(Recorded data)

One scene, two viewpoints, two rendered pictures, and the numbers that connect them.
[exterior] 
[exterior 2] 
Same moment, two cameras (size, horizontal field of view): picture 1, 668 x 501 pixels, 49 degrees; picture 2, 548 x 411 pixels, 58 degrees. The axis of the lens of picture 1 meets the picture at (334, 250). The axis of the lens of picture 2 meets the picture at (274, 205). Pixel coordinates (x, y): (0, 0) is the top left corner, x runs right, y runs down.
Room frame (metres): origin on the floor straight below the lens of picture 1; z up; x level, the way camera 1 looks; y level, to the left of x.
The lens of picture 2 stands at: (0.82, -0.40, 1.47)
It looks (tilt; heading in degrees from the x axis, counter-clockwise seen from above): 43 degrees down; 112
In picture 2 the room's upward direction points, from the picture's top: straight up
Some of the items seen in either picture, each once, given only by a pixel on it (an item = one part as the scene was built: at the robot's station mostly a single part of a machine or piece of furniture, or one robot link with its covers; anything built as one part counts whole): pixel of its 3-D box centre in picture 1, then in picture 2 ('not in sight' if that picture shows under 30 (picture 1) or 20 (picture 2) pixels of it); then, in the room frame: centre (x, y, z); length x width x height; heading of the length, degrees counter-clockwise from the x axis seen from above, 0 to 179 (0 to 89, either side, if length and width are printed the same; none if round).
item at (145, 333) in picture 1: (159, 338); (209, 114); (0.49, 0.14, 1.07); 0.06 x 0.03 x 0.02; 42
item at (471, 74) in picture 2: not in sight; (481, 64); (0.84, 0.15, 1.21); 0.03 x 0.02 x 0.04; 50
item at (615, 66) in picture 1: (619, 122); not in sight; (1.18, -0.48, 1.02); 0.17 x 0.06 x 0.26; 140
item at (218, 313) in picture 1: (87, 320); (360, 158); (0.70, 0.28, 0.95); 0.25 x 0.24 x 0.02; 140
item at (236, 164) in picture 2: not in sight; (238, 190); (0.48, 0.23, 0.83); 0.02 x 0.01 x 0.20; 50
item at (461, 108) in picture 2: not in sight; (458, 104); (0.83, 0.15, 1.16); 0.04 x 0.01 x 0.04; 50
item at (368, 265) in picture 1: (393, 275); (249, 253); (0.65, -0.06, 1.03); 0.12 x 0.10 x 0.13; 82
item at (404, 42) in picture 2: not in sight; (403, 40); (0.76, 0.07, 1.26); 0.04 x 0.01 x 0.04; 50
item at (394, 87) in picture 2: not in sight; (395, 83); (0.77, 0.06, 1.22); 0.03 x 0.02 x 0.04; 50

▸ GOAL OF THE EXERCISE: Nothing but a number is wanted here: please count the lines in the entries above that include the word "looks".

▸ ANSWER FOR THIS EXERCISE: 2